Achever à la fois et dans les plus brefs délais possibles tous les projets inachevés des années durant, voilà le défi que les autorités locales de Constantine sont appelées à gagner dans les jours à venir. Un «pari fou», selon certains, qui estiment qu’au rythme où vont les choses, le défi risque d’être perdu par les responsables locaux.
Et sans alarmisme de mauvais aloi, le constat est malheureusement là. Certains projets traînent toujours et le bout du tunnel n’est pas pour demain. De l’achèvement des travaux des accessoires du trans-rhumel Salah Bey, à l’assainissement de la ville, à l’entretien des routes, des trottoirs, à la rénovation des trois stations du téléphérique, entre autres, le rythme des travaux ne prête guère à l’optimisme. Un constat qui va remettre sur le tapis la lancinante question : pourquoi lancer tous ces projets à la fois et surtout pourquoi s’obstiner à les achever en un temps record? Une question tout à fait innocente que l’on se pose face à cette tergiversation marquant ces projets dont l’importance n’est plus à démontrer.

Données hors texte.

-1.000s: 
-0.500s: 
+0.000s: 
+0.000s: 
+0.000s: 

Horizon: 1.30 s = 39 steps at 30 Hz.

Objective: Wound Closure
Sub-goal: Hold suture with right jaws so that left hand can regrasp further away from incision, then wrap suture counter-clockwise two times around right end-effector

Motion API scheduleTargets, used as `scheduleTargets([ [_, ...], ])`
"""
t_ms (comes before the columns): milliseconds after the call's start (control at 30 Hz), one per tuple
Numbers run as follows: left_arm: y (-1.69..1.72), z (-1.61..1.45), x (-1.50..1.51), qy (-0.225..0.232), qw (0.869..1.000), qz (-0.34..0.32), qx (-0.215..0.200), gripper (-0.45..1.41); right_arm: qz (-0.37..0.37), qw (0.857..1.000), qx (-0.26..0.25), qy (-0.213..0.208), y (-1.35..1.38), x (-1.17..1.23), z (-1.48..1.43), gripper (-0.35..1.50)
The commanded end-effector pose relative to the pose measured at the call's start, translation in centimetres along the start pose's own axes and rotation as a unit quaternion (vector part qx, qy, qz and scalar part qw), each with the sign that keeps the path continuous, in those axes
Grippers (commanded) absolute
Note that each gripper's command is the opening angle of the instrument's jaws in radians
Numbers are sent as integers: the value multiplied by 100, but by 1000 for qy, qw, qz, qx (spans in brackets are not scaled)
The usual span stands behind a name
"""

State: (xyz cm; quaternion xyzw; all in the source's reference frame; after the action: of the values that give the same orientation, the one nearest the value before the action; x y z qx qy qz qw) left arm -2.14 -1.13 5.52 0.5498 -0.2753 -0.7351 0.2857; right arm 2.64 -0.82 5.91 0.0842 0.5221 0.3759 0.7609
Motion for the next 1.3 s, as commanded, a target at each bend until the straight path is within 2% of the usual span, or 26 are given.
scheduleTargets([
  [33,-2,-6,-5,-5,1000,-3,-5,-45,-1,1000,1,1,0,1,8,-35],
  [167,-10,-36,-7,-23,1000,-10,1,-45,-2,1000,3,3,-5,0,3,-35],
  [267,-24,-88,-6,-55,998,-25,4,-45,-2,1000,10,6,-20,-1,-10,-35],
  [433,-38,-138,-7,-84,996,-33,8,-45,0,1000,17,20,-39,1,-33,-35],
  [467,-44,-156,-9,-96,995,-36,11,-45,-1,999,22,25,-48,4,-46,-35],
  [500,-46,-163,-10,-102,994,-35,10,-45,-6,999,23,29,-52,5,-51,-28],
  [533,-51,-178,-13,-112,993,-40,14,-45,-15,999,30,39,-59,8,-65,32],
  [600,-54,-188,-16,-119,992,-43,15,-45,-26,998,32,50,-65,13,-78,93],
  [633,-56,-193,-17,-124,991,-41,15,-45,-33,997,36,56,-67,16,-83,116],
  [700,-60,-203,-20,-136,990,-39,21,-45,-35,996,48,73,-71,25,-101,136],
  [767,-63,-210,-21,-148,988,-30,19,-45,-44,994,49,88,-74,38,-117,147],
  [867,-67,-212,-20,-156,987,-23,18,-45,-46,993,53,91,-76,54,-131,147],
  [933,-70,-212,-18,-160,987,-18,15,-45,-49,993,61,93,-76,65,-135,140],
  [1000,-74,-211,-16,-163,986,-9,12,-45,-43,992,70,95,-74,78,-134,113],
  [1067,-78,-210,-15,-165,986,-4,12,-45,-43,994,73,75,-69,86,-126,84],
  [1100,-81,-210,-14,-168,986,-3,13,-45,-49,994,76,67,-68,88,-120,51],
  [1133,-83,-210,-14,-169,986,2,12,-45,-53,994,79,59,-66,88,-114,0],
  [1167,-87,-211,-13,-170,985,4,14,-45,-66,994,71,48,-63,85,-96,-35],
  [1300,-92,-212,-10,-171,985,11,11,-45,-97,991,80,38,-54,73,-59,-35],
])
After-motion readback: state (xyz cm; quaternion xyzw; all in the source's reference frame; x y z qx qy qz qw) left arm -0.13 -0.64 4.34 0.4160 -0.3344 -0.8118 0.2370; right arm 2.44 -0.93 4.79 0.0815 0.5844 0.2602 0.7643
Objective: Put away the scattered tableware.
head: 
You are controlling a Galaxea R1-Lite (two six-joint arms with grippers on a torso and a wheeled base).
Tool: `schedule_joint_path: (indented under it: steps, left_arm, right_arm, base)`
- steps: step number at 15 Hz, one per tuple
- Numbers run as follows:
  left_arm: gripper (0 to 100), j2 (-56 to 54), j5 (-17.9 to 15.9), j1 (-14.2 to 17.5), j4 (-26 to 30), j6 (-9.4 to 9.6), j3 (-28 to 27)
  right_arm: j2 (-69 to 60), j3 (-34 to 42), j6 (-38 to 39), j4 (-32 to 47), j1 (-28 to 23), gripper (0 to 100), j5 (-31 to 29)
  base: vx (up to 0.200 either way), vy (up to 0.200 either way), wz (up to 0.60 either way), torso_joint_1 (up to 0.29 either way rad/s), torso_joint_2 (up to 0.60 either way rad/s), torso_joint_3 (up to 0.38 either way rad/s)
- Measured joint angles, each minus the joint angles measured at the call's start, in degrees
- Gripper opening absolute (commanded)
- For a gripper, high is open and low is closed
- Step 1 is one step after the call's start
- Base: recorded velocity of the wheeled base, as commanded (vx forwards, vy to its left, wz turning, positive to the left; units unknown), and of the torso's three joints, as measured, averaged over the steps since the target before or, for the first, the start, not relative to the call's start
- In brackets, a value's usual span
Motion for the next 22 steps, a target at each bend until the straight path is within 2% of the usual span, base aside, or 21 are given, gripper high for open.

«L’idéal serait certainement de les «terminer» le plus tôt possible», pour reprendre les propos d’un citoyen rencontré juste à proximité du siège de la daïra. «Mais, avec la qualité demandée et exigée dans le cahier des charges, est-ce possible », s’est-il interrogé? Excédé par les lenteurs des travaux, ce citoyen n’a pas caché sa colère vis-à-vis des élus et des responsables locaux qui versent, selon lui, dans une logique de gestion suicidaire, pour ne pas dire plus.
Et c’est au nom de la conjoncture et de l’urgence que tous ces projets ont été, faut-il le souligner, attribués à des entrepreneurs peu qualifiés. Il suffit, d’ailleurs, de faire une virée du côté de ces multiples projets pour se rendre compte du constat plus que frustrant. Quoi que l’on puisse dire à ce propos, une chose est sûre : Constantine, que l’on le veuille ou non, est une ville sinistrée. Pourvu que ces projets ne soient pas bâclés et sanctionnés par d’autres massacres que tout le monde finira par regretter.